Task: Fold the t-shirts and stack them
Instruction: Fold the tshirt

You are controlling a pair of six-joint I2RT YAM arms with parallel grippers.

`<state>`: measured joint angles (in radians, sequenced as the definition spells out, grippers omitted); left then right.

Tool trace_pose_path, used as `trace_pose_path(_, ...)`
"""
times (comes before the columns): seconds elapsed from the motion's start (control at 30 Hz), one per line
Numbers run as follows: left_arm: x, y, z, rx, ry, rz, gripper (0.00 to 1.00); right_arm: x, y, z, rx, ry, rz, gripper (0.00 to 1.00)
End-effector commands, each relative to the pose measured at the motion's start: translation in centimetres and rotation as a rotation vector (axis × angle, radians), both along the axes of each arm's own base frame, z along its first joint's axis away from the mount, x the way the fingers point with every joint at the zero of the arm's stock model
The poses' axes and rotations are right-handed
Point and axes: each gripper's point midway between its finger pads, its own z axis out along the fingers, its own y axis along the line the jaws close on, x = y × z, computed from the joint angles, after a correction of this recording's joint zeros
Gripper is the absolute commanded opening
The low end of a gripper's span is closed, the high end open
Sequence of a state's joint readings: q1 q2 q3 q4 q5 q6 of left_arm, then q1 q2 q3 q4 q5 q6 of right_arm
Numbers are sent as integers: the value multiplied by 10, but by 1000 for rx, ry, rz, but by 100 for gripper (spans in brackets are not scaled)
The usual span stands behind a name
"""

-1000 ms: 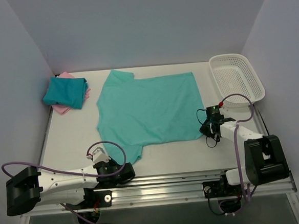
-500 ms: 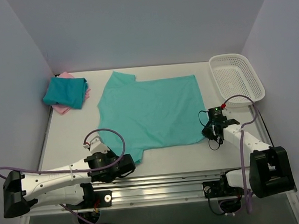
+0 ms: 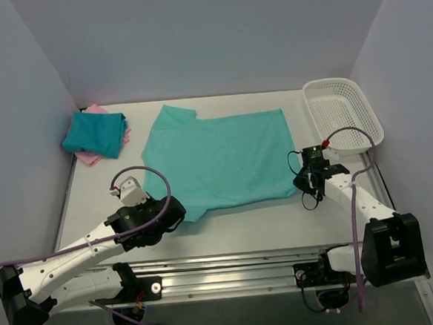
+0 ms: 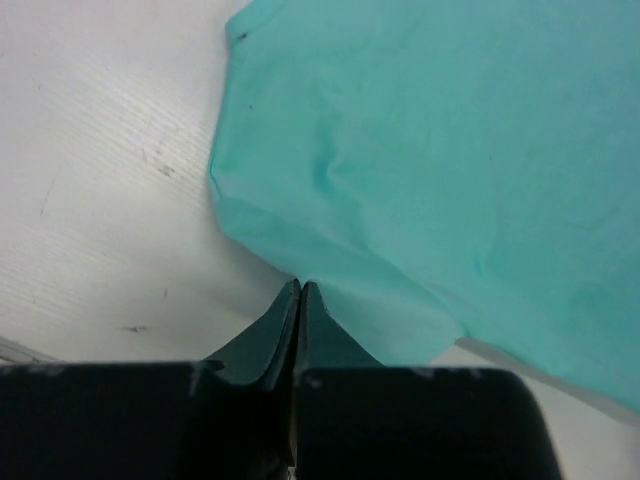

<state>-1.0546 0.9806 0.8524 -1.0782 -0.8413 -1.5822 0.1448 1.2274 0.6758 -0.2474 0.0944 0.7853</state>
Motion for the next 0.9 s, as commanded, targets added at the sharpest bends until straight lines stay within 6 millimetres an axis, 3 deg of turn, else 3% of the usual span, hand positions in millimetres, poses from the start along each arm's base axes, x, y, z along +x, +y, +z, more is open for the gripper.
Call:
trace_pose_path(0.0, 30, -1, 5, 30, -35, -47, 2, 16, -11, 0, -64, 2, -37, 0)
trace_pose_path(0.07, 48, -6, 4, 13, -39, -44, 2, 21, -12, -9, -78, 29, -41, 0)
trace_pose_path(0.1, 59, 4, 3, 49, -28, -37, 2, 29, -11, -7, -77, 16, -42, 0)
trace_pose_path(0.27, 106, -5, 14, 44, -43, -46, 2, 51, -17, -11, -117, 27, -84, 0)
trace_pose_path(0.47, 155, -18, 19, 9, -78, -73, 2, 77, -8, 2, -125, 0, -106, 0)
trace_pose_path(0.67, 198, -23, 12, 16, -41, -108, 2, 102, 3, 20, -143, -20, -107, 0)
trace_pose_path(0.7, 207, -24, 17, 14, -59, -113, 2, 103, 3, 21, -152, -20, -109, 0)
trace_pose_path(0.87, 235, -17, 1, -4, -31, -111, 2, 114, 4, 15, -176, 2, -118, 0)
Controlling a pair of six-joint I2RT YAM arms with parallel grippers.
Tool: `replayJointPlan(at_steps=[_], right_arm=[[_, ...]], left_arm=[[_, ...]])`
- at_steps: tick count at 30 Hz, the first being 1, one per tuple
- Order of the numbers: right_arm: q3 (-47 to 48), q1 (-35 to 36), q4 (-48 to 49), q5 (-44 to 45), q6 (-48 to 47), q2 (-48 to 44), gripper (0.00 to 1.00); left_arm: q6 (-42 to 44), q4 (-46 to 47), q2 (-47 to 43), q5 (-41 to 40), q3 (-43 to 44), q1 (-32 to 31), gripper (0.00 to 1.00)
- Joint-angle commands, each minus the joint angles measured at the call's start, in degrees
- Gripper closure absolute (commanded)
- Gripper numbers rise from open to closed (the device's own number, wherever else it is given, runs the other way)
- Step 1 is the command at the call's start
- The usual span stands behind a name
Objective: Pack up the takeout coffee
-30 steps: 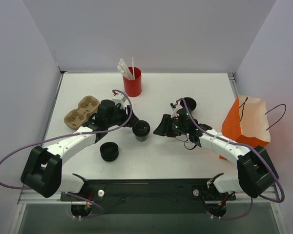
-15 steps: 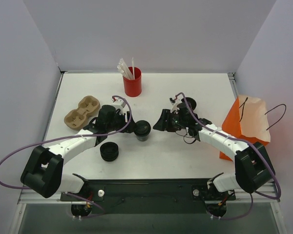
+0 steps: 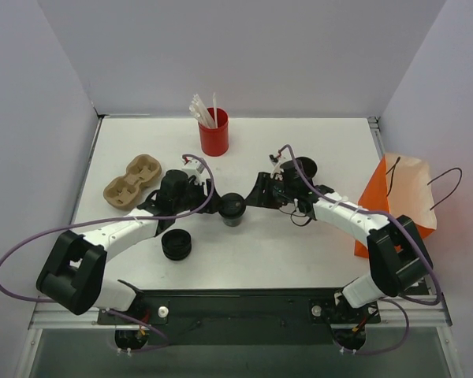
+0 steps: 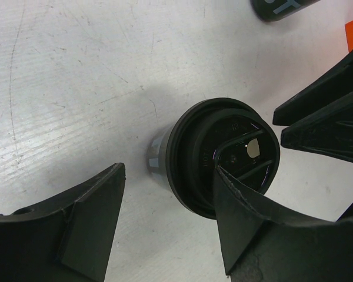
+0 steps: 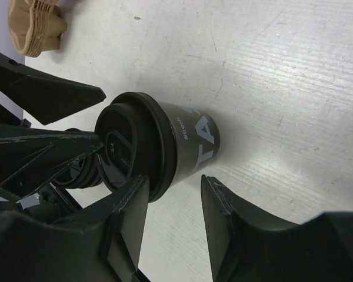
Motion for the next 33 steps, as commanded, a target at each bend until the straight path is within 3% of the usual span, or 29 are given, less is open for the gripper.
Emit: replayJointPlan(at_steps=[1, 16, 23, 33], right_arm=[[1.77, -0.32, 2.92, -0.99, 2.12, 1.95, 0.60], [-9.12, 0.65, 21.01, -2.48, 12.58, 7.32, 0.69], [-12.90, 0.91, 29.02, -5.73, 15.39, 11.00, 0.75], [-16.08, 1.09, 27.64, -4.59, 15.22, 8.21, 0.76]], left_arm=[[0.54, 0.42, 1.73, -0.87, -1.86, -0.52, 0.30], [-2.36, 6.92, 4.45, -1.40, -7.83, -2.10, 0.37], [-2.89, 9.65, 8.49, -1.31, -9.24, -2.10, 0.44], [-1.32, 10.09, 13.15, -0.78, -8.37, -0.96, 0.50]])
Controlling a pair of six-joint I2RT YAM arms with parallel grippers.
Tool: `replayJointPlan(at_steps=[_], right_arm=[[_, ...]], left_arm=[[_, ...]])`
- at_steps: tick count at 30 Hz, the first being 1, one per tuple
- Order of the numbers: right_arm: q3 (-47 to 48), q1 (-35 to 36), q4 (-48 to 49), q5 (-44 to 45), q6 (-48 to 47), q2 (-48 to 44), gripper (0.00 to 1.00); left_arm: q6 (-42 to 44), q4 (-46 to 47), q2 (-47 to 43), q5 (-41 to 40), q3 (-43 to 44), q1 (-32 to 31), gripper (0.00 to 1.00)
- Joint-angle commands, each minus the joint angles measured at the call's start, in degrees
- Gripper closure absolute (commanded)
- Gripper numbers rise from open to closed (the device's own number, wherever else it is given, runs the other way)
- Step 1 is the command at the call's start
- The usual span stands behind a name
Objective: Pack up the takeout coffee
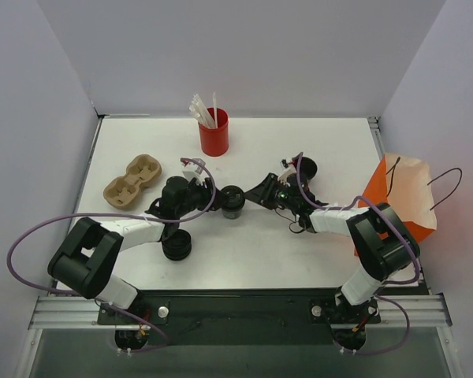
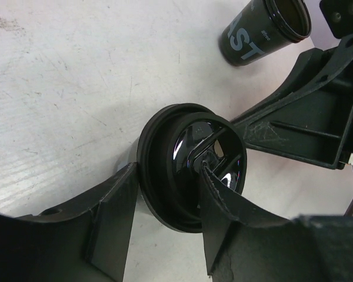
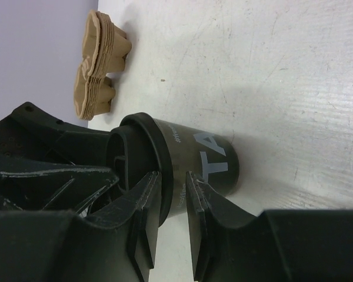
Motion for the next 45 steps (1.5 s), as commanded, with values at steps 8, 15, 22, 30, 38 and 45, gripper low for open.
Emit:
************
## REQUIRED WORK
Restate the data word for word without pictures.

## RESULT
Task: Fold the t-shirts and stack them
Instruction: Fold the tshirt

You are controlling a pair of six-joint I2RT YAM arms with parallel grippers.

`<state>`: measured joint angles (in radians, sequenced as the definition spells out, grippers omitted); left then right.

Tool trace_pose_path, used as `trace_pose_path(_, ...)`
"""
times (comes before the columns): seconds elapsed from the motion's start (control at 30 Hz), one per line
Numbers run as follows: left_arm: x, y, z, rx, ry, rz, gripper (0.00 to 1.00); right_arm: x, y, z, rx, ry, rz, gripper (0.00 to 1.00)
End-effector commands, each relative to the pose measured at the motion's start: translation in centimetres and rotation as a rotation vector (axis × angle, radians), both along the axes of each arm's own base frame, z along its first joint's axis away from the mount, x the way the fingers point with every joint at the zero of the arm's stock model
The poses' axes and rotations are right-handed
Point and axes: each gripper's point midway between its finger pads, its own z axis out along the fingers, its own y axis along the line the jaws close on, x = y × z, computed from the joint angles, after a correction of this recording's joint zeros
Gripper is the absolute commanded opening
The low end of a gripper's span is closed, the high end open
Sequence of a state's joint readings: q1 q2 q3 q4 q5 q6 of left_arm, then q1 q2 q3 q4 q5 q6 of right_arm
Numbers are sent as integers: the value multiplied by 10, but by 1000 for rx, ry, rz, but by 100 for gripper (spans in brackets are not scaled)
The usual span stands behind a name
"""

-1000 ms: 
-500 ms: 
+0 ms: 
+0 ms: 

<state>-1.0546 0.9806 0.8524 -1.0782 -0.8413 -1.5822 0.1448 1.2274 0.6758 -0.2474 0.0944 0.7853</state>
Motion for the next 0.9 s, as commanded, targets added at the sharpest bends until straight lines stay within 6 millimetres an axis, 3 deg of turn, else 3% of the usual span, hand positions in millimetres, poses from the start along each arm's base axes, x, y, z along +x, +y, +z, more is open for the gripper.
Call:
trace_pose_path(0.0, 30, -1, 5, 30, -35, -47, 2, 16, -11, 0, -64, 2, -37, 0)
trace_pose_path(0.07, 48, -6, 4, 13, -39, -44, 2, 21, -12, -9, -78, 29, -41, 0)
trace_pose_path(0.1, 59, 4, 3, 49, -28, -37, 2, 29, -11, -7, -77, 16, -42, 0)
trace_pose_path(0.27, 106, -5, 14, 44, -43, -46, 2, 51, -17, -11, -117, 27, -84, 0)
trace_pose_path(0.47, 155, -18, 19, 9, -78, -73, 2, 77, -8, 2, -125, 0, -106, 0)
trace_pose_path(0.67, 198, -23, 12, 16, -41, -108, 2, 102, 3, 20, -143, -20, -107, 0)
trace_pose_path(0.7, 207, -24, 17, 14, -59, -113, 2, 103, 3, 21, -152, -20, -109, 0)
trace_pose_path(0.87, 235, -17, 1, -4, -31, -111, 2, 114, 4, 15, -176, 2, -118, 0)
Controlling a pair of six-joint I2RT YAM arms with parallel grippers.
Tool: `replayJointPlan(at_steps=[_], right_arm=[[_, ...]], left_arm=[[_, ...]])`
- at_steps: tick count at 30 Hz, the first being 1, one per tuple
- Order of the numbers: right_arm: q3 (-47 to 48), q1 (-35 to 36), q4 (-48 to 49), q5 (-44 to 45), q6 (-48 to 47), q2 (-48 to 44), gripper (0.00 to 1.00); left_arm: q6 (-42 to 44), q4 (-46 to 47), q2 (-47 to 43), q5 (-41 to 40), q3 (-43 to 44), q1 (-32 to 31), gripper (0.00 to 1.00)
- Joint-angle commands, each minus the joint angles measured at the call's start, in degrees
- Gripper closure absolute (commanded)
- Gripper numbers rise from open to closed (the device's own number, wherever else it is given, runs the other way)
- Step 1 is the command at the call's start
- The usual span stands behind a name
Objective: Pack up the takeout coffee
-30 steps: 
-15 steps: 
+0 steps: 
+0 steps: 
+0 steps: 
Motion for the next 33 steps, as commanded, a target at each bend until the straight path is within 3% of the usual span, or 29 are given, less is open for the gripper.
Emit: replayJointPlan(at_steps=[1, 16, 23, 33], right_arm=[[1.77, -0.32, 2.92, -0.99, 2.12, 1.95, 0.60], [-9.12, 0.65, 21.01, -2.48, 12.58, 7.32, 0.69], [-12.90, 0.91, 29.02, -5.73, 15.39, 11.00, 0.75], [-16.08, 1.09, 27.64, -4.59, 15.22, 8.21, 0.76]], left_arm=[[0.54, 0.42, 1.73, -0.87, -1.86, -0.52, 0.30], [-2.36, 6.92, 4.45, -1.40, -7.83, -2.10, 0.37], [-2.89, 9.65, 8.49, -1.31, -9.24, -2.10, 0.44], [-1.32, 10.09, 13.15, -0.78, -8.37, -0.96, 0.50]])
Controlling a pair of six-joint I2RT YAM arms with parallel grippers.
Tool: `replayJointPlan(at_steps=[_], right_arm=[[_, ...]], left_arm=[[_, ...]])`
- at_steps: tick count at 30 Hz, the first being 1, one per tuple
- Order of the numbers: right_arm: q3 (-47 to 48), q1 (-35 to 36), q4 (-48 to 49), q5 (-44 to 45), q6 (-48 to 47), q2 (-48 to 44), gripper (0.00 to 1.00); left_arm: q6 (-42 to 44), q4 (-46 to 47), q2 (-47 to 43), q5 (-41 to 40), q3 (-43 to 44), q1 (-32 to 31), gripper (0.00 to 1.00)
- Joint-angle commands, each minus the joint angles measured at the call's start, in degrees
- Gripper closure absolute (commanded)
- Gripper numbers rise from open to closed (the device's own number, wherever else it is given, runs the other way)
- Step 1 is the command at the call's start
- The usual span stands behind a name
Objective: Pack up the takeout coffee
Motion for the next 45 steps (1.5 s), as commanded, with values at steps 8, 15, 22, 30, 38 and 45, gripper low for open.
Emit:

The exercise has been answered completely.